======== INFORMATION SUPPLIED ========

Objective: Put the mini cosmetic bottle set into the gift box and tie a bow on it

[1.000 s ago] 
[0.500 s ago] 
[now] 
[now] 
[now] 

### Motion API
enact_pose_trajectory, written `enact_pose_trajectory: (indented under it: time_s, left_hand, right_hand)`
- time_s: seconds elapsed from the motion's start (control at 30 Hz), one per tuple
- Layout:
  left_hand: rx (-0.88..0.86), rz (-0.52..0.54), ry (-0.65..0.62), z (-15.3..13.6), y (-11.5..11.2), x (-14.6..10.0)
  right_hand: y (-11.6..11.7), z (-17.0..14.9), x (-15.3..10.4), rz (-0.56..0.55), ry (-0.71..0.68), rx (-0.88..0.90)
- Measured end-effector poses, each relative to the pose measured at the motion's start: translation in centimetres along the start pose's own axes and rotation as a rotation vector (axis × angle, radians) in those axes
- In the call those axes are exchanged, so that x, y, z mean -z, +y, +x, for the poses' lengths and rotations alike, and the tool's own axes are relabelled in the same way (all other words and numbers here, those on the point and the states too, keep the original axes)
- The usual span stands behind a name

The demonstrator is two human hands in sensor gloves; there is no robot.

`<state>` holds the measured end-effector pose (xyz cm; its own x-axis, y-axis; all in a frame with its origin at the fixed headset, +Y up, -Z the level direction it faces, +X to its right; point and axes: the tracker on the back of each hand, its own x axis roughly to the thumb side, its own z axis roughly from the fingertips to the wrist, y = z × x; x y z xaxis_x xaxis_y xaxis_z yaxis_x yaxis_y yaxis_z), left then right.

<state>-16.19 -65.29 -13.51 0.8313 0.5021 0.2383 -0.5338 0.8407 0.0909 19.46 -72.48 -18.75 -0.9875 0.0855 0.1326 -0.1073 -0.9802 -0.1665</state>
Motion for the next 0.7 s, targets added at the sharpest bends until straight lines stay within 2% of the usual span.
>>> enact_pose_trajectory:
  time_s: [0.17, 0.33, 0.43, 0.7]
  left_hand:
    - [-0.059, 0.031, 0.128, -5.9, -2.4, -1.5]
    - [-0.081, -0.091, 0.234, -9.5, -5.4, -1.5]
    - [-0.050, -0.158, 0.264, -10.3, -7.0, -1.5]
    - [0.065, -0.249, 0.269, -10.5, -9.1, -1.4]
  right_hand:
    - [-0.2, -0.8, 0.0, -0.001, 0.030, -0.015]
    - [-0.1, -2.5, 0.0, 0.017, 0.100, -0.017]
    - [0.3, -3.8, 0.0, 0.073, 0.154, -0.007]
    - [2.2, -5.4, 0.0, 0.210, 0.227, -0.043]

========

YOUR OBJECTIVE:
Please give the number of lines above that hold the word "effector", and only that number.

OUTPUT OF THE EXERCISE:
2